Copy out each line from the material where the word "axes" is found.

RECORDED INFORMATION:
##########
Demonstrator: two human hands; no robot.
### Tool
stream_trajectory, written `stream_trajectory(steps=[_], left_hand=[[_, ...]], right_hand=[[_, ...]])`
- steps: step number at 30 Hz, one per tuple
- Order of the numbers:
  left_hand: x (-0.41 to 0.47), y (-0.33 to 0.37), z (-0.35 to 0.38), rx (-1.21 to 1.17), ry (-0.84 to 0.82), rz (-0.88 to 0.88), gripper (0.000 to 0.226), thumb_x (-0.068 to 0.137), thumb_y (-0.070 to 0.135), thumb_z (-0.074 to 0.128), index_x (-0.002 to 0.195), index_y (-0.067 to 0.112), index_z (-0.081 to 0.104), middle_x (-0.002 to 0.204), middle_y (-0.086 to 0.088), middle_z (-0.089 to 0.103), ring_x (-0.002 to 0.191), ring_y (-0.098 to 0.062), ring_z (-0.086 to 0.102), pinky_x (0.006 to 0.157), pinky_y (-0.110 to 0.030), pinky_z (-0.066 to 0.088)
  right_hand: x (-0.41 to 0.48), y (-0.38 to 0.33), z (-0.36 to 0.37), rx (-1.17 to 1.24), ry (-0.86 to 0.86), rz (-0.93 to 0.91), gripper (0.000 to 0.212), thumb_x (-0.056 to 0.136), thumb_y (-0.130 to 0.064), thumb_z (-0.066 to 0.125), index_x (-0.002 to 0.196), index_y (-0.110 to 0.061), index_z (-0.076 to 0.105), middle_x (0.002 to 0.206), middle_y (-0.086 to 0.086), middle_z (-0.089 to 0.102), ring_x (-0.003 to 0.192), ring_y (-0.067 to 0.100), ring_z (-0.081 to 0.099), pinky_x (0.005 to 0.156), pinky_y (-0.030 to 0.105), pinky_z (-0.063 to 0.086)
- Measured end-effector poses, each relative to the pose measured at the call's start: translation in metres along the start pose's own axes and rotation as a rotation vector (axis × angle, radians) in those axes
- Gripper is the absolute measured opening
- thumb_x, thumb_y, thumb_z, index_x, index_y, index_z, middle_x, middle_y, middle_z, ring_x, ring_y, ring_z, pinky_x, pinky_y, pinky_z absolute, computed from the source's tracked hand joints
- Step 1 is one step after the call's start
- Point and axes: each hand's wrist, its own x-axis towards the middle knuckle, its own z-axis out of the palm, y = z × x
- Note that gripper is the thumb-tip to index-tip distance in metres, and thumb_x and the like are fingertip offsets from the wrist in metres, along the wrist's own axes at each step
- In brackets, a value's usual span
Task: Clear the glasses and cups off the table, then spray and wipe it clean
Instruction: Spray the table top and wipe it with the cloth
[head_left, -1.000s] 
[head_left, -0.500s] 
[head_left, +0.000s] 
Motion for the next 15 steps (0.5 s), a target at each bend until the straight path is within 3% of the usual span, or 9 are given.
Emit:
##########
WRITTEN SOLUTION:
- Measured end-effector poses, each relative to the pose measured at the call's start: translation in metres along the start pose's own axes and rotation as a rotation vector (axis × angle, radians) in those axes
- Point and axes: each hand's wrist, its own x-axis towards the middle knuckle, its own z-axis out of the palm, y = z × x
- Note that gripper is the thumb-tip to index-tip distance in metres, and thumb_x and the like are fingertip offsets from the wrist in metres, along the wrist's own axes at each step

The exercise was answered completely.